The solution would be to convey part of the story during battle, and since these are typically battles where Side A lines up in one spot and Side B lines up in another that can be pretty difficult. Some games have tried. In Beyond the Beyond, a superhero joins your party and one-shots everything, but then gets cursed by a witch and brought down to the power level of the rest of your group. The status ailment is permanent until it’s lifted by the story, complete with his name and HP being printed in purple text. The fact that the character is cursed comes across in every combat the character participates in.

Legend of Legaia 2 has the bog-standard magical girl that joins the group… except she’s mute. She participates in combat, but can’t cast any spells, so she might as well not really be there. When she gets her voice back she gains access to her magic spells. Princess Garnet goes through a very similar trial in FF9 where she’s so shell-shocked she will occassionally forget to execute her commands in battle.

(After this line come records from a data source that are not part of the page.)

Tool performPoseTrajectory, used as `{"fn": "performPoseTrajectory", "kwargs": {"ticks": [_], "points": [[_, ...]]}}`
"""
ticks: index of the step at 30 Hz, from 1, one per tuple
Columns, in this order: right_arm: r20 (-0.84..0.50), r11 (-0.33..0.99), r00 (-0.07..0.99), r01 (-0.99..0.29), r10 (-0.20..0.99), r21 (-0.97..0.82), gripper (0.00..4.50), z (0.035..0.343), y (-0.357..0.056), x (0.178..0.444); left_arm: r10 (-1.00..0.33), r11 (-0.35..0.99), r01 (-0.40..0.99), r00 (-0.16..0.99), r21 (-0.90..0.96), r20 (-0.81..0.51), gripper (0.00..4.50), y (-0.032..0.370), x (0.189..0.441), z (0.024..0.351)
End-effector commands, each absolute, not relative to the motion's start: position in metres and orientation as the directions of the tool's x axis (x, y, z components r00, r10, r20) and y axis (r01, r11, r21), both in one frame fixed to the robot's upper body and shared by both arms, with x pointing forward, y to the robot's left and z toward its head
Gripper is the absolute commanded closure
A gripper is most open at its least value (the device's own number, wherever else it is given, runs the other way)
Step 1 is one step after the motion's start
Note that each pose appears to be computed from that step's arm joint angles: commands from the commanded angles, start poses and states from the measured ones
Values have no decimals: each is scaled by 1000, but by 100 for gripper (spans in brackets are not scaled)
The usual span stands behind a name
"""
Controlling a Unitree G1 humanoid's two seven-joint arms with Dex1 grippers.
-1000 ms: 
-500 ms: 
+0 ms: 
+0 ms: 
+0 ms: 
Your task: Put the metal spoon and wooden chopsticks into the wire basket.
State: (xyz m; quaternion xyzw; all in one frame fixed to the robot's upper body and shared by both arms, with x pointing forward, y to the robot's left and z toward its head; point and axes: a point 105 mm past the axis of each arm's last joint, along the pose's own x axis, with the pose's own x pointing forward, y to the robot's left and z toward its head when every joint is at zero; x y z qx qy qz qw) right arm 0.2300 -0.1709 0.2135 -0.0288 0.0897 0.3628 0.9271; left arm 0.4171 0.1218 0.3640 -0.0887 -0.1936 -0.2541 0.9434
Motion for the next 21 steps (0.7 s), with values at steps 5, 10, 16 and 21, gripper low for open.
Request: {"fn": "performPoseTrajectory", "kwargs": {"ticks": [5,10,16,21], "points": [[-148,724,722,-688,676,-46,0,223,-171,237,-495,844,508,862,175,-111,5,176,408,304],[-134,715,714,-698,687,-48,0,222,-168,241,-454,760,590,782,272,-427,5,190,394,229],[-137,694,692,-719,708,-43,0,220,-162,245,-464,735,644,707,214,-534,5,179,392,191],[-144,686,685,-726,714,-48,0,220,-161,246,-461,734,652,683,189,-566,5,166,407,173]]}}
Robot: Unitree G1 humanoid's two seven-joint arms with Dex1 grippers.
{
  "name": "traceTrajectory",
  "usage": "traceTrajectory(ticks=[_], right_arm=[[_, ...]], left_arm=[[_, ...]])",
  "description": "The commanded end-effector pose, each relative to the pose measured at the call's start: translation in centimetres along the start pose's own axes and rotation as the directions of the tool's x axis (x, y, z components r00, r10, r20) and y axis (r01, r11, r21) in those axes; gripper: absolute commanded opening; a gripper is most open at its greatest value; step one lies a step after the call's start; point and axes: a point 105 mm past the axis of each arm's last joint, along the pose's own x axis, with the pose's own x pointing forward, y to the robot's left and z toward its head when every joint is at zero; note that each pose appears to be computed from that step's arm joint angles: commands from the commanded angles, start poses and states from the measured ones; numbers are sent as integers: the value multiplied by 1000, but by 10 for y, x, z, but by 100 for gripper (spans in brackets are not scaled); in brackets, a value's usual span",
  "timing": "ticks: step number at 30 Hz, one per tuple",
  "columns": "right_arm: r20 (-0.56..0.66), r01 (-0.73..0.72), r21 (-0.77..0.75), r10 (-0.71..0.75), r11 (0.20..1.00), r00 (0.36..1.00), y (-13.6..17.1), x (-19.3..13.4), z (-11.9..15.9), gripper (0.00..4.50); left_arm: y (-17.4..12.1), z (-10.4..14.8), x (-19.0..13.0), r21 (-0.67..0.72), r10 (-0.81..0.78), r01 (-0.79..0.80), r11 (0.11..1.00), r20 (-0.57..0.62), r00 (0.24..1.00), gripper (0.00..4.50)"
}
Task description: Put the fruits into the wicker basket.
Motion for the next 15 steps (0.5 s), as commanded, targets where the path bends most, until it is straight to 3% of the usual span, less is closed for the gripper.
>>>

FF10 took it a step further and tried to incorporate the cutscenes into the battle system. Sometimes, during plot-critical battles, your characters would get extra commands in addition to Fight/Item/Magic. Select these commands and there would be an exchange of dialogue followed by an immediate development in the actual battle. It’s an interesting idea, but once you won the battle you still had to watch whatever FMV followed.

What’s the happy medium, here? Maybe instead of having the traditional group-banter cutscene upon arriving at a new area, we can have the group banter in real time for the first minute or two we’re running around. Maybe choreograph bosses in such a way that the whole conflict plays out during the battle, including whatever fantastic deathblow the party strikes and whatever horrific last words the villain has to spew. Maybe we can have more passive character development, like the thought bubbles in FF4DS or subtle changes in a character’s combat sound bytes and animation as they progress through the game.

I don’t think I’ll ever completely lose interest in RPGs as a genre, at least the ones that try to keep the gameplay advancements coming. It says something, though, that the pinnacles of other genres have all solved this story segregation problem and most RPGs haven’t even really tried.

2 comments to Unconventional storytelling.

  • I seem to recall that you ended up not finishing Persona 3, but that was probably one of the things I liked best about it, during battles your characters would encourage the others, and after certain events, they would start to have different victory quotes, that reflected whatever event affected the character. Come to think of it, Persona 1 and 2 managed to convey character interactions in each dungeon, since in certain rooms your party would just stand around, and you’d have the opportunity to talk to them.

    Riviera for the GBA/PSP did the battle/cutscene/battle/cutscene thing for the most part, but it made the cutscenes relatively short, and your party would just talk as you explored the dungeons, which gave it a different feel from most RPGs where you typically forget that your party members are people for most of the game.

    Overall though, I agree, this is something that RPGs could be doing a lot better.

  • Dean

    I keep hoping that JRPG developers will try their hand at making another movie like FF7 Advent Children, or better yet, a TV series made of modern game graphics. This way, they could bring their great visual design, music and storytelling to a much wider audience without having to think about pesky things like gameplay-story integration, or even gameplay at all.